Desktop Publishing: The Complexities of Typesetting Languages

Typography takes texts to a whole new level, providing visual meaning on top of the literal meaning of the words. Through formatting and design, we can show nuances such as the tone of the message, emphasize certain points, or even project the character of the speaker.

Formatting Western languages is relatively easy and manageable. But, for languages that do not use Roman characters, different rules of typesetting are involved. These qualify as complex text layout languages.

Complex text layout (CTL) or complex text rendering refers to the typesetting of different writing systems where the shape or position of a character changes depending on its neighboring characters or the addition of special symbols. As such, proper storage and character display for data processing is necessary.

We listed below some of the most notoriously challenging languages to format.


The Arabic language follows the Abjad writing system where each symbol is primarily comprised of a consonant and the vowels are not necessarily included when writing. The Arabic script combines Arabic and Latin characters, which makes it bidirectional. When typing, the general flow of text is from right to left. Even as you type Roman characters, the cursor will appear on the left of the letter, but they will still be read from left to right. As the Arabic script is cursive in nature, the appearance of a symbol when isolated changes once it is combined with other symbols. The script primarily relies on this context-sensitive shaping and the formation of ligatures.

N’Ko is a writing system used for the Manding languages of West Africa. It follows an alphabet system where there is a one-to-one correspondence between a sound and a symbol. It’s also written in the right-to-left direction, and the letters in a word are connected at the bottom. One of the notable features of N’Ko is its number system. The numbers are also read and written from right to left. For example, “one hundred” is written as “001”. By nature, N’Ko is a tone-dependent language, so diacritic marks are used to indicate the tonal value of a letter.
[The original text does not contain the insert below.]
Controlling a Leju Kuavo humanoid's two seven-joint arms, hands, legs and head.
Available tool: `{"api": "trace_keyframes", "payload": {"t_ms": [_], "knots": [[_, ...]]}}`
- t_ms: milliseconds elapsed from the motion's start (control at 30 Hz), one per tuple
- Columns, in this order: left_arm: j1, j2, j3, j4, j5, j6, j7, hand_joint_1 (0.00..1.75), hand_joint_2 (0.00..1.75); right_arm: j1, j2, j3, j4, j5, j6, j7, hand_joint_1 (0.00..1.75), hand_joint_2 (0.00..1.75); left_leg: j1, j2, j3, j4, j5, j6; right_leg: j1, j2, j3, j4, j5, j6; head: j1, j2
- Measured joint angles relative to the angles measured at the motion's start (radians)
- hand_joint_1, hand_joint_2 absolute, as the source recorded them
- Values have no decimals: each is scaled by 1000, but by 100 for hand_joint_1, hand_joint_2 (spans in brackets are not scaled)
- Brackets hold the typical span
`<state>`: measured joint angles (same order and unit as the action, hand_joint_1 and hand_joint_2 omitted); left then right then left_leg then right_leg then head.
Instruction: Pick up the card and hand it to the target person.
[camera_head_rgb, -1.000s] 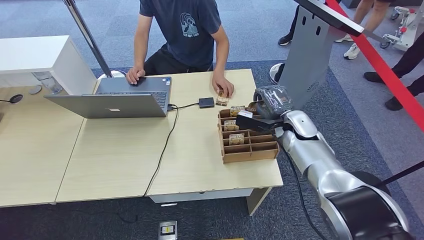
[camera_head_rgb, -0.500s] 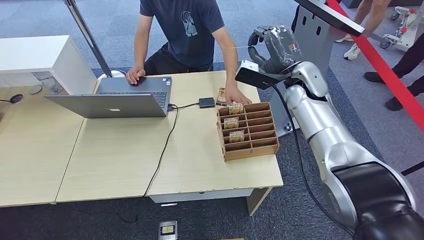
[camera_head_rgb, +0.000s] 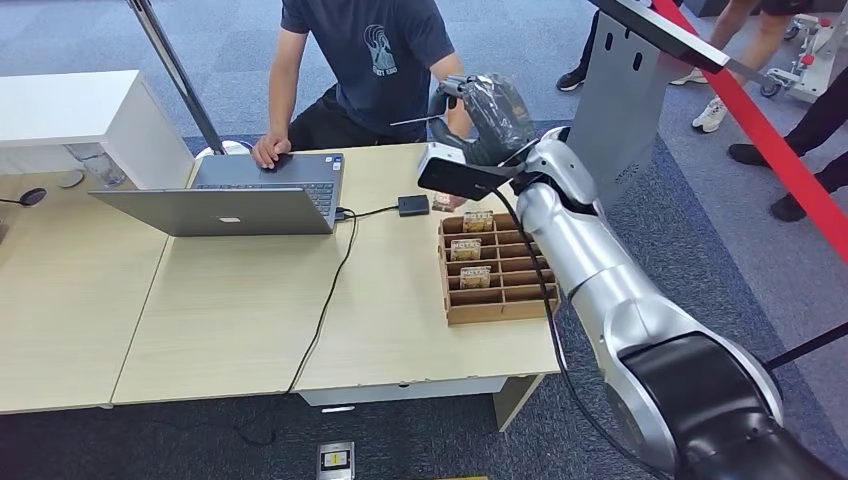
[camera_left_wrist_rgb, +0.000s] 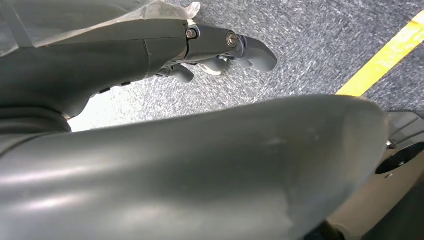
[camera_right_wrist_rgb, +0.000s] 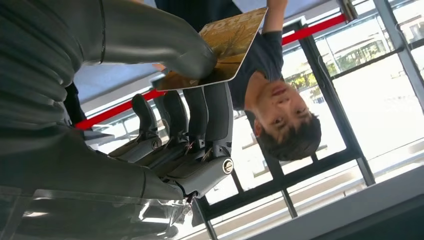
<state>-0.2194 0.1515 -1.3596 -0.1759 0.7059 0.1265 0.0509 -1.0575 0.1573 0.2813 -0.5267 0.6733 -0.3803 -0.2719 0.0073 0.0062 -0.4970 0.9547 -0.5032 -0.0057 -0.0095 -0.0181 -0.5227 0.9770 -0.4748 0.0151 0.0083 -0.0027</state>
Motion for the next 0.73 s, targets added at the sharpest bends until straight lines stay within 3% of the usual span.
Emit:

The Thai script is an Abugida or Alphasyllabary, which is defined by as a system where “consonants each have an inherent vowel that can be changed to another vowel or muted through diacritics or other modifications.” Diacritics are heavily used in writing to serve as a pronunciation guide. The complexity lies with the strict interaction rules of these symbols. The texts are written from left to right, with no spaces between words. The spaces used serve as punctuations or indicate the end of a sentence. Hence, you cannot cut anywhere in the middle of a cluster.

With the complexities of different writing systems, there's a lot that could easily go wrong if you use a word processor that does not support the technical needs a certain language requires.